L'avvocato Marotta al premio "Napoli c'è"
L'avvocato Marotta al premio "Napoli c'è"

Il libro poi segue per brevi tratti la vita di Piegari dopo la tragica espulsione, il sopravvento della malattia mentale e la solitudine, preludio di una silenziosa morte nel 2007. È un pamphlet, quello di Rea, che non dà risposte, che non offre soluzioni e che sembra solo rimpiangere l’energia di pensiero di un gruppo di militanti che sentiva forte il peso di un eredità enorme e cioè quella del pensiero classico tedesco e dell’hegelismo italiano, incarnato, nell'Ottocento, dai fratelli Spaventa su tutti e poi, più indietro, quella della stagione forse più felice della cultura filosofica italiana, quella di Vico, di Campanella ed altri pensatori politici rinascimentali molto amati da Croce.

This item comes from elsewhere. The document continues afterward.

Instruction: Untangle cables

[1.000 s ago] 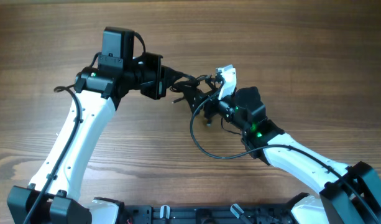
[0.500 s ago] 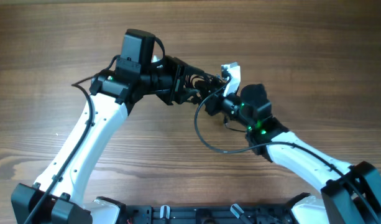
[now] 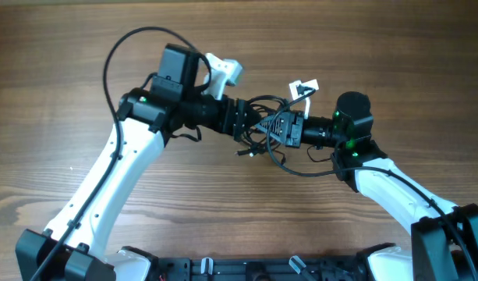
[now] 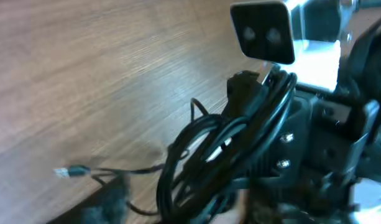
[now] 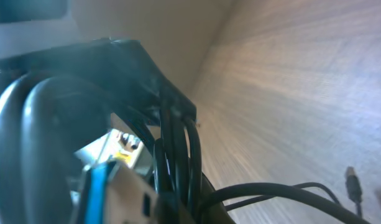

Una lettura nostalgica per uno storicismo che-va detto con chiarezza- oggi sembra inattuale e inattuabile, ma che quantomeno aveva il pregio di un fervore ideale, aveva il pregio di volere vedere le cose alla radice o, se si preferisce,  di guardarle dall’alto. Infatti l’ultima parte del libro è un appendice con dei saggi di filosofia dello stesso Piegari- di professione oncologo- che manifestano una fede forte per la dialettica con cui procede la realtà, fede che si contrappone alla ristrettezza di vedute con cui alcuni come Amendola e altri vengono, seppur indirettamente, ritratti.

Sebbene chi scrive sia molto lontano dalle visioni storiciste espresse dal libro che, nelle parole di Piegari, propone una perfetta identità tra realtà storica e razionalità, non si può non ammirare la tensione ideale a voler avere un pensiero politico vasto, di largo respiro e che pensi i problemi in modo strutturale. Tutto il contrario della politica attuale.

Almeno per questa ragione, se non per la sostanza, varrebbe la pena leggere questo piccolo libro di Rea, per capire cioè che non è tutto irreversibile. I problemi di cui abbiamo parlato, ovvero la crisi dell’Unione Europea e il divario culturale e politico del nord e del sud Italia, non sono problemi irreversibili, sono anzi reversibili perché hanno avuto anche origine da precise scelte politiche del passato, di cui questo libro è una testimonianza.